▸ Assignment
Whenever the word "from" turns up in a line below, that line should be copied.

Start of Recorded information

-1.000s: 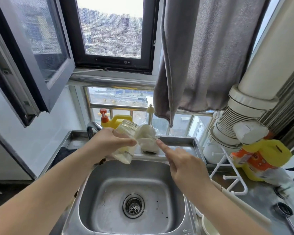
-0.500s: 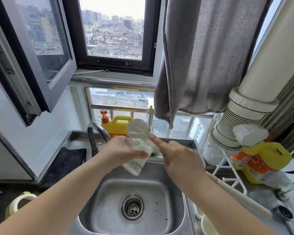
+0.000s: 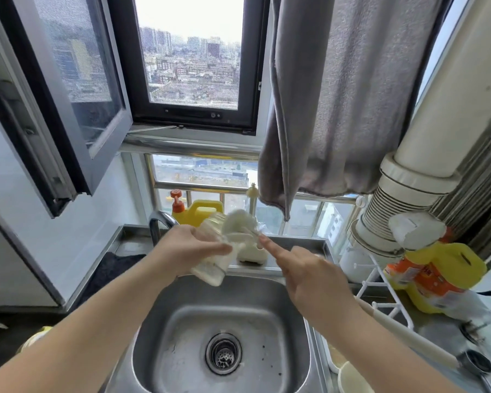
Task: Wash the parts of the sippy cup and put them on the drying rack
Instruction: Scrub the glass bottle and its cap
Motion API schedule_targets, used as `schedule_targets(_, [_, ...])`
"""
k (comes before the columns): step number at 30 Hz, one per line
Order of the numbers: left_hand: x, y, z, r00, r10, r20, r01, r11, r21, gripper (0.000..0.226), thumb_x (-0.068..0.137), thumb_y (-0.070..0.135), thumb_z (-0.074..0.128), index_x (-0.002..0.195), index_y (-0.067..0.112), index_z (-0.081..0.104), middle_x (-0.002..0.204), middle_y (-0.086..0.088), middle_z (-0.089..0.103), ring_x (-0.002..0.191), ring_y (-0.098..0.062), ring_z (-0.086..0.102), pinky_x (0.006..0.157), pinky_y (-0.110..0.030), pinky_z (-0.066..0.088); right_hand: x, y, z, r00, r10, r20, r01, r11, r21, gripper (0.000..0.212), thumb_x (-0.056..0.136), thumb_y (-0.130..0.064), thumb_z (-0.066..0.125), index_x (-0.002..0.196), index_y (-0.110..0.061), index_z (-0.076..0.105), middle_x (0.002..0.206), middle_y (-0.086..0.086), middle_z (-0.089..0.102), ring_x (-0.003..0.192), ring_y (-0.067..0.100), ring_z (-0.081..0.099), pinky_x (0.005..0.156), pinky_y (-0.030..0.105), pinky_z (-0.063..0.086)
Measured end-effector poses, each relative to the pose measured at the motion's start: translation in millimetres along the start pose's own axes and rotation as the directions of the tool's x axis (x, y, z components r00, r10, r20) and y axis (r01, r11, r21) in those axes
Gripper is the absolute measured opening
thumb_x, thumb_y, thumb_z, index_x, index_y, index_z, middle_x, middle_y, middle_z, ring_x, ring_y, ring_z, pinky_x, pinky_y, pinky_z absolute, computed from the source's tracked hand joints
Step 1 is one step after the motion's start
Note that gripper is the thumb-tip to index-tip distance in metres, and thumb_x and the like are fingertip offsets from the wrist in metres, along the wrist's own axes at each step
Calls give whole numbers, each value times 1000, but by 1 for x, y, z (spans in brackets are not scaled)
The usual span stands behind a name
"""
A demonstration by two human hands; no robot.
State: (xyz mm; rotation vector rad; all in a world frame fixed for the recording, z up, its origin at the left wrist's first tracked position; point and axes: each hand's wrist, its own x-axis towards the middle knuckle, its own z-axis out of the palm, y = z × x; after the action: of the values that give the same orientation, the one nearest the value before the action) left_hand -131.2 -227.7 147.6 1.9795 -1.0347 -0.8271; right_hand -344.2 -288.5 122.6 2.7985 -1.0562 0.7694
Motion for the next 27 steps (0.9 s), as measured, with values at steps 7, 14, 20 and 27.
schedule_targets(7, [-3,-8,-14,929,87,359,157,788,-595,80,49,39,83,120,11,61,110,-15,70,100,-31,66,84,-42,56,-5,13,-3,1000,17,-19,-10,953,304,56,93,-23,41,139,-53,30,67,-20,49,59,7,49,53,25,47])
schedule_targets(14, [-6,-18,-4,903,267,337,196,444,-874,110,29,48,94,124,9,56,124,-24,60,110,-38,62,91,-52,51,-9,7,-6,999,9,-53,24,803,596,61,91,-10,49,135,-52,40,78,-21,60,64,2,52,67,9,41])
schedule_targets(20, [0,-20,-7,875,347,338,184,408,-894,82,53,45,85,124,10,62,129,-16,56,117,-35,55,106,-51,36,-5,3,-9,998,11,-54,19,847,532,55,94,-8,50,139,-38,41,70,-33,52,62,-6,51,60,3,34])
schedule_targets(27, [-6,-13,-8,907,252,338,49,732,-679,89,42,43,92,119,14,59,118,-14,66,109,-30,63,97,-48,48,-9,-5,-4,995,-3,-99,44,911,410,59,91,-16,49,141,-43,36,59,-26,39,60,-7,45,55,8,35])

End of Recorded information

▸ Response to the exercise
thumb_x, thumb_y, thumb_z, index_x, index_y, index_z, middle_x, middle_y, middle_z, ring_x, ring_y, ring_z, pinky_x, pinky_y, pinky_z absolute, computed from the source's tracked hand joints
Note that gripper is the thumb-tip to index-tip distance in metres, and thumb_x and the like are fingertip offsets from the wrist in metres, along the wrist's own axes at each step

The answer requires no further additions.